Whether this theft happened before or after Gerald apparently saw the torque, he does not say.

Hugh Thomas, oral tale
A story from BL Harley 4181, 129–31, a manuscript of Hugh Thomas (1673–1720), where it is said to have been collected by Thomas from ‘“the poor Jgnorant Country People” about the year 1702’. The English-language account shares various details with the medieval sources, but is quite distinct in many others. Particularly striking is the use of the term ‘Ormests’ for the monsters that Cynog must fight: this answers to gormes ‘monster, oppressor’ used in CynogHD two centuries or more earlier.

LBS ii, 266–8, printed the story at length from Harley 4181. A full transcript from the manuscript is given here; it fills out several details, especially at the end of the narrative, which is abbreviated rather unclearly by LBS.

The tale runs thus. Cynog retired from his father’s court to an eremetical retreat a mile from ‘Carevong’ (apparently Y Gaer) near Brecon, where he lived in poverty and wore on his head a torque, a ring of iron of his own making, ‘insteed of a Crowne of Gold’. Entreated to protect a local widow and her children, the holy man knelt and prayed in the face of a group of Ormests, and then – in response to a heavenly voice – flung his torque at the ringleader, killing it and dispersing the rest. Some locals were inclined to disbelieve the story until a scornful smith aimed a blow at the torque and was struck dead by a flying splinter. Later in life Cynog retired further into the hills, taking up with a group of hermits on the hill called ‘The Vann’ (Y Fan).  His fellow monks, however, resented his cheerful forbearance of the hardship of collecting water from the foot of the steep hill every day; when he was rewarded by God with a personal water supply on top of the hill, two of them attacked him and cut off his head with a sword.

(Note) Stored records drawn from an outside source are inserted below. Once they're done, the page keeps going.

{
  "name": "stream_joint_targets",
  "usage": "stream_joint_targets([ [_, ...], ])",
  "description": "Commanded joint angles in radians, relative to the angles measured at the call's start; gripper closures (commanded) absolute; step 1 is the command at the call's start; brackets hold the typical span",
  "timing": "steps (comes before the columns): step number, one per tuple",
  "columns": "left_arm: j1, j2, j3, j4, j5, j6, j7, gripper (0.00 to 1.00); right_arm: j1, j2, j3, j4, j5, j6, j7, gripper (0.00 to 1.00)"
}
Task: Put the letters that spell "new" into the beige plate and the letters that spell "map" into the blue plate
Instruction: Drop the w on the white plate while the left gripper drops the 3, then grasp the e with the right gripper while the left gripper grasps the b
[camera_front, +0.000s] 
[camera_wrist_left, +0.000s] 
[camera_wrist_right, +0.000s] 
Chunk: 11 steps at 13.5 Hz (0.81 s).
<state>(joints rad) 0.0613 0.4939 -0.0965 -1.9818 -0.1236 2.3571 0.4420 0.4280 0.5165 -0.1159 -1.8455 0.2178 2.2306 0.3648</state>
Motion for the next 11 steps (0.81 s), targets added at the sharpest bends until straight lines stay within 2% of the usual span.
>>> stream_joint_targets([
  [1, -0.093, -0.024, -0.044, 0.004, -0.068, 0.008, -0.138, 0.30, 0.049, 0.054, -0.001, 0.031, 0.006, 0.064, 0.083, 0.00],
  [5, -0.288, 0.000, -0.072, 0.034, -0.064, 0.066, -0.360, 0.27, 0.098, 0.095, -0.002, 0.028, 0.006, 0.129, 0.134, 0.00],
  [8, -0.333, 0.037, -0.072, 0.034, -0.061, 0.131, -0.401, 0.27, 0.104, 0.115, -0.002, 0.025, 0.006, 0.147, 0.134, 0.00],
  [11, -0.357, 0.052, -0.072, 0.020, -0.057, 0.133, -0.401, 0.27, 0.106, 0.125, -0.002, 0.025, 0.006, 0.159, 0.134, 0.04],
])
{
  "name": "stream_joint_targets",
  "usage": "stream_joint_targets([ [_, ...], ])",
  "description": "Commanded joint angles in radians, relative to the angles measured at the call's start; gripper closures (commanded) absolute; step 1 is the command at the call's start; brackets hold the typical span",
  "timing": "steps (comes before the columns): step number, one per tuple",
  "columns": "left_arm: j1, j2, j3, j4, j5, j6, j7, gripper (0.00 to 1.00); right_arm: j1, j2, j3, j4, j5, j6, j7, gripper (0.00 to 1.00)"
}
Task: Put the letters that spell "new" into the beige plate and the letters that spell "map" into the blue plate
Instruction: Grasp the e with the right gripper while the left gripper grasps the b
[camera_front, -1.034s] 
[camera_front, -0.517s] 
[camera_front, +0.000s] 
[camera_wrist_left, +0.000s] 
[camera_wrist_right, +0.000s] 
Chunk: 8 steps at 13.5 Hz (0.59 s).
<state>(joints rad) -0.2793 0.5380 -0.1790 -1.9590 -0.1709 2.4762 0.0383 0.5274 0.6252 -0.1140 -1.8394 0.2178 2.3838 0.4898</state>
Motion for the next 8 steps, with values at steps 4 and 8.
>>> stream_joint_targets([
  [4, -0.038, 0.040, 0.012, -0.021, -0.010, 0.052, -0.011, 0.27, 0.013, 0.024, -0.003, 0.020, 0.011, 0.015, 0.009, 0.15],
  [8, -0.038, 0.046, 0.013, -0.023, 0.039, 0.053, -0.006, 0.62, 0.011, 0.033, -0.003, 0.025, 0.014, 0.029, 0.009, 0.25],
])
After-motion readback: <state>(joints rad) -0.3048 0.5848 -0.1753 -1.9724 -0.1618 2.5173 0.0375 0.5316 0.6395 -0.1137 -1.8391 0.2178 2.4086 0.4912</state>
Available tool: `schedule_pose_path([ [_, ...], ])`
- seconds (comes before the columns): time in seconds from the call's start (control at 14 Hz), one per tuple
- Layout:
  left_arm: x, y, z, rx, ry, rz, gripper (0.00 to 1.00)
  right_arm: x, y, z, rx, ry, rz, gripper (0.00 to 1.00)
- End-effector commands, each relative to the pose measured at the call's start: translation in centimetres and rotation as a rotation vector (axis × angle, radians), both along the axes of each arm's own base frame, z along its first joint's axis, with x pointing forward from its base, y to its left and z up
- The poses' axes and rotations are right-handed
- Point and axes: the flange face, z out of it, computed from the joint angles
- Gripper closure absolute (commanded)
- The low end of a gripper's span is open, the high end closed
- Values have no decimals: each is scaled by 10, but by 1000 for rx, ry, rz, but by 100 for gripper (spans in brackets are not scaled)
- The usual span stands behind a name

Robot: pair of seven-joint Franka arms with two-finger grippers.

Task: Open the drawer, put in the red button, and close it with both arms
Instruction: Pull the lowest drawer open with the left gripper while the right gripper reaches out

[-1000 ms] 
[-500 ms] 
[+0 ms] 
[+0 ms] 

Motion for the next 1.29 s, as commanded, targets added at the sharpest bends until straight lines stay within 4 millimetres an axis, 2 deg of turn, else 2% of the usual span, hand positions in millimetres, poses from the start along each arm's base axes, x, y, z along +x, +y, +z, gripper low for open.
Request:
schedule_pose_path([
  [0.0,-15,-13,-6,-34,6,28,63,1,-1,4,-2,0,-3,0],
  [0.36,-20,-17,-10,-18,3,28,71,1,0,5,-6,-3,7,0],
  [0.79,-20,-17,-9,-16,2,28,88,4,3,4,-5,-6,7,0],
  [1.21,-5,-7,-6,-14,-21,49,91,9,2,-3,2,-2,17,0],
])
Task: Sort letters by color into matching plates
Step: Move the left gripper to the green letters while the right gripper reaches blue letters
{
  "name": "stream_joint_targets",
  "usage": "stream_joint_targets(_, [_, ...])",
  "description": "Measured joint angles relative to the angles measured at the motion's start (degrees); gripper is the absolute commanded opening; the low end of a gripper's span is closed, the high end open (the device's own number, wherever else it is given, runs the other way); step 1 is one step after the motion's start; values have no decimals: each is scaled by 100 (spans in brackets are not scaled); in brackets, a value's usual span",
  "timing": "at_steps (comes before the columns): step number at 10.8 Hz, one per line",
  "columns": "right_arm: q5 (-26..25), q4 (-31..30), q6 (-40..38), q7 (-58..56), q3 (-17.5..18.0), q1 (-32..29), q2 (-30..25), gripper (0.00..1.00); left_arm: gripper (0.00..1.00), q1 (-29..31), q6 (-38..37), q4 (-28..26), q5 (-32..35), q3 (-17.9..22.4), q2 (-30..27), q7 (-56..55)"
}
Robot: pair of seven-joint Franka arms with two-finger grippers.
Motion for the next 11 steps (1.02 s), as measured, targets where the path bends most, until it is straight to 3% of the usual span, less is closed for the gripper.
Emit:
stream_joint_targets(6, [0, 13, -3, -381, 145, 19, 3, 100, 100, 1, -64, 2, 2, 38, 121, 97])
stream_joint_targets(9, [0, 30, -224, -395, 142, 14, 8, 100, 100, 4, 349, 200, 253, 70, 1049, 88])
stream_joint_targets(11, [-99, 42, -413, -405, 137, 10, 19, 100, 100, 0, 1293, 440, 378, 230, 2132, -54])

Cynog’s body carried the head down the hill and placed it under a bramble-bush. Recognising his saintliness, priests and parishioners at once buried his remains under the altar in their church, but this altar was repeatedly and mysteriously thrown down until they moved the remains to the site of bramble-bush, and raised the present Merthyr Cynog church above the spot.